7. Specifically, 5 U.S.C. § 1221(e) provides, as relevant here:
(e)(1) Subject to the provisions of paragraph (2), in any case involving an alleged prohibited personnel practice as described under section 2302(b)(8), the Board shall order such corrective action as the Board considers appropriate if the employee . . . has demonstrated that a disclosure described under section 2302(b)(8) was a contributing factor in the personnel action which was taken or is to be taken against such employee . . . . The employee may demonstrate that the disclosure was a contributing factor in the personnel action through circumstantial evidence, such as evidence that--
(A) the official taking the personnel action knew of the disclosure; and
(B) the personnel action occurred within a period of time such that a reasonable person could conclude that the disclosure was a contributing factor in the personnel action.

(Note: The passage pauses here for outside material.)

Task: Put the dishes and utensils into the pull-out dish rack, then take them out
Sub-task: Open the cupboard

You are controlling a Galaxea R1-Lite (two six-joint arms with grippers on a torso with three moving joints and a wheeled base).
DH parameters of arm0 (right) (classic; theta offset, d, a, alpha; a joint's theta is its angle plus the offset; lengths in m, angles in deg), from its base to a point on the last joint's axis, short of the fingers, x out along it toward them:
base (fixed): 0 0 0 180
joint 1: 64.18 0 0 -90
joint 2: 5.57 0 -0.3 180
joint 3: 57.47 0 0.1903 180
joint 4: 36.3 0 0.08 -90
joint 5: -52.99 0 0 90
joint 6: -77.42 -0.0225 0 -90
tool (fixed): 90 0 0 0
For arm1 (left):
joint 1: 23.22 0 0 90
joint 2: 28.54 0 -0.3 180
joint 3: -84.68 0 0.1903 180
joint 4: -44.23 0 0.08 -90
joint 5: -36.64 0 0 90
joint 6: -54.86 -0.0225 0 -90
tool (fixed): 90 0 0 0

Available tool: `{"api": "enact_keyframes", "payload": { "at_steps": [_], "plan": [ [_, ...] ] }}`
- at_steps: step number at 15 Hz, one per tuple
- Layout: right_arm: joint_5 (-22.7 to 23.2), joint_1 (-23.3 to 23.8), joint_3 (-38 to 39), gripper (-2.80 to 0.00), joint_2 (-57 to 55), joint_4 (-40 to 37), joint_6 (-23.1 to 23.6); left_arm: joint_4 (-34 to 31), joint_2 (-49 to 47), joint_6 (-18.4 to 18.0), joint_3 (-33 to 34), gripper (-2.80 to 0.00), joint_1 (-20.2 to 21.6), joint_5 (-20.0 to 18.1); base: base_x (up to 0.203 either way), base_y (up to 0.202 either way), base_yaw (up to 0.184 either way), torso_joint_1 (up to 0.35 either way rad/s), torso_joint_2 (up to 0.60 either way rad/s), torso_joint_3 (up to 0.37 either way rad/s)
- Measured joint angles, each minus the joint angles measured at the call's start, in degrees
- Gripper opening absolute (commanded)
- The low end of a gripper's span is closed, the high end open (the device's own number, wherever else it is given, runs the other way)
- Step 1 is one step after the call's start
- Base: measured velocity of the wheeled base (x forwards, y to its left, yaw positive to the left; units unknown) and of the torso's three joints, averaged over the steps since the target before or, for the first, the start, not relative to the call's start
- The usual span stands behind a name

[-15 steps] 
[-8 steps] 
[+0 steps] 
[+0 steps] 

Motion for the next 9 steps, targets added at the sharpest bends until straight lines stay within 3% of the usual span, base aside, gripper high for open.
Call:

(2) Corrective action under paragraph (1) may not be ordered if the agency demonstrates by clear and convincing evidence that it would have taken the same personnel action in the absence of such disclosure.
8. In Clark, the court stated, with reference to the second step of the 3-step analytical framework, that the plaintiff must establish the "contributing factor" element by a preponderance of the evidence, and the agency "may introduce any relevant and competent evidence to counter" the plaintiff's evidence, "including the reason it acted." Clark, 997 F.2d at 1473. According to the court, the presiding official is responsible for deciding, "on the basis of all the evidence[,]" whether the plaintiff has proved his/her claim "by a preponderance of evidence." Id.
The court described the entire analytical framework as follows:
[t]here are three steps in a complete analysis of an employee's whistleblower defense to an adverse personnel action: First, is the employee's disclosure a protected "whistleblowing" activity under 5 U.S.C. § 2302(b)(8)? Second, was the disclosure a contributing factor in the personnel action? Third, can the agency prove by clear and convincing evidence that it would have taken the same personnel action in the absence of the disclosure?
Id. at 1470 (citation omitted).
9. The Union cites Caddell I, 57 MSPR 508 (1993), to support its position that the 3-month period between the District Director's learning of the protected activity and the adverse personnel action established "contributing factor" under the WPA. Exceptions at 35. However, the Merit Systems Protection Board held, in one of the subsequent reviews of that case, Caddell II, 61 MSPR 670, 681 (1994), that "knowledge and timing evidence does not automatically satisfy the appellant's burden of proving that whistleblowing was a contributing factor in the personnel action . . . ." The Board's position appears to have been prompted by the holding in Clark, 997 F.2d at 1471-72.